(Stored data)
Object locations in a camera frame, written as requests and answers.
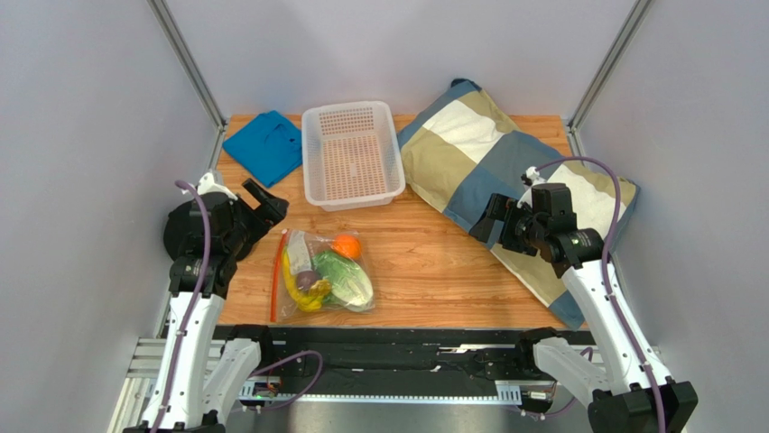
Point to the yellow fake banana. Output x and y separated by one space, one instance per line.
308 300

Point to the clear zip top bag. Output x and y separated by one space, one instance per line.
301 246

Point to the orange fake orange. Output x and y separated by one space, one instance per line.
347 245

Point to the white plastic basket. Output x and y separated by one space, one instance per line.
350 156

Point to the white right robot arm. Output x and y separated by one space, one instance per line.
633 391

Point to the green fake lettuce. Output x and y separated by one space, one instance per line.
351 287

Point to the purple fake passion fruit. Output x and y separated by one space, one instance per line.
308 281

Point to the patchwork pillow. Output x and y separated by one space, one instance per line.
463 148

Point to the black baseball cap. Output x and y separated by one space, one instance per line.
184 232

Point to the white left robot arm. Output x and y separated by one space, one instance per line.
187 397

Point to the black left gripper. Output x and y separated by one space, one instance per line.
272 207

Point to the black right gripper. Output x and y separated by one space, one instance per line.
504 223

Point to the blue folded cloth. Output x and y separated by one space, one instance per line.
269 147

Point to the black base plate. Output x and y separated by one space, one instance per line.
390 362

**WHAT YOU NEED TO DO:** Starting at the line that contains "Point to the black right", output every remaining line of the data exactly, and stop after the last one.

**ANSWER TO THE EXERCISE:**
Point to the black right gripper. Output x and y separated by one space, one instance per line.
504 223

Point to the blue folded cloth. Output x and y separated by one space, one instance per line.
269 147

Point to the black base plate. Output x and y separated by one space, one instance per line.
390 362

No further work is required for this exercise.